_EXERCISE AIM_:
Return the lines below exactly, please, from the one containing "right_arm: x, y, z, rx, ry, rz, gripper" through the last one, both included, and leave out any pictures.
(SOURCE MATERIAL begins)
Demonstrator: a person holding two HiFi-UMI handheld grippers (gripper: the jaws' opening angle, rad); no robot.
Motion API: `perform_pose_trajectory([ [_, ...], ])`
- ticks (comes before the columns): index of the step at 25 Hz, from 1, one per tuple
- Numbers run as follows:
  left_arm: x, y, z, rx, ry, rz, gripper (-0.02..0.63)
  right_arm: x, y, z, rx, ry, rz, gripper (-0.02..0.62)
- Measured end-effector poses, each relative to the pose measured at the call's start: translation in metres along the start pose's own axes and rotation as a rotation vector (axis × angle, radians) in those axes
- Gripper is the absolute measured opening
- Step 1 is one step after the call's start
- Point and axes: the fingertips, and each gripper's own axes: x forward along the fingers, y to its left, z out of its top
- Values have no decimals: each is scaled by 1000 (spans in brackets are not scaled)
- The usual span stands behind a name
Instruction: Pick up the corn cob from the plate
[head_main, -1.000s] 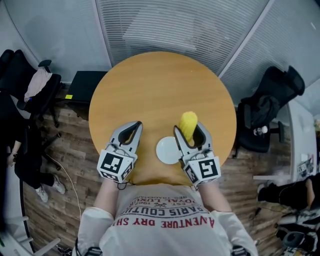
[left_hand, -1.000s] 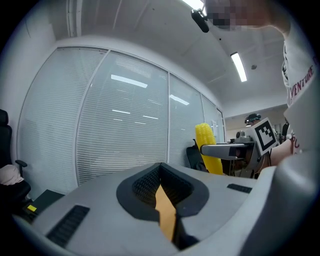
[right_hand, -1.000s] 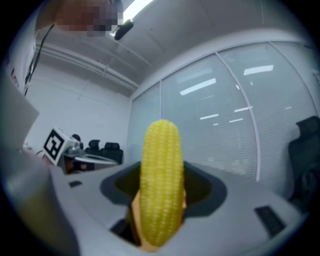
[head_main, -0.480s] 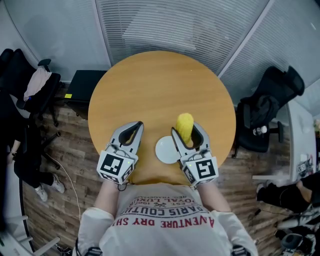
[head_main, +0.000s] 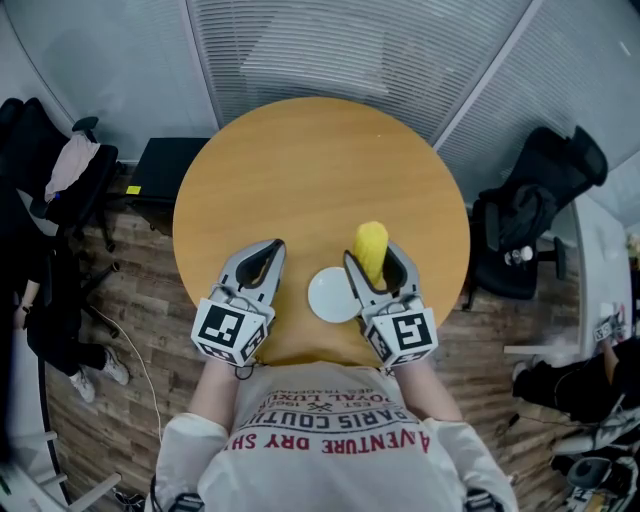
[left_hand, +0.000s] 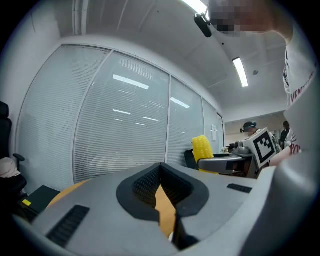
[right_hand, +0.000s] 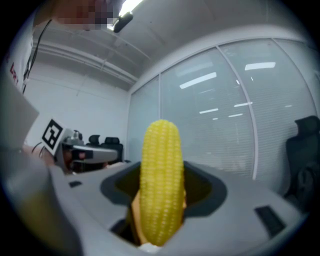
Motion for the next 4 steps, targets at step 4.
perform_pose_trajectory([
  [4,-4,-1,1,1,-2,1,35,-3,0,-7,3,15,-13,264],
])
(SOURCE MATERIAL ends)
_ANSWER FOR THE TASK_:
  right_arm: x, y, z, rx, ry, rz, gripper (-0.02..0.62)
- Measured end-effector poses, each relative to the pose measured at the call's start: translation in metres along the start pose's own axes and rotation as a rotation vector (axis × angle, radians) in those axes
- Gripper is the absolute measured opening
- Step 1 is one step after the call's start
- Point and axes: the fingertips, and each gripper's own axes: x forward along the fingers, y to its left, z out of its top
- Values have no decimals: each is scaled by 1000 (spans in brackets are not scaled)
- The usual span stands behind a name
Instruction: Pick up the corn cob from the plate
[head_main, -1.000s] 
[left_hand, -1.000s] 
[right_hand, -1.000s] 
[head_main, -0.480s] 
[head_main, +0.000s] 
[left_hand, +0.000s] 
[right_hand, +0.000s] 
Motion for the next 4 steps, targets at step 4.
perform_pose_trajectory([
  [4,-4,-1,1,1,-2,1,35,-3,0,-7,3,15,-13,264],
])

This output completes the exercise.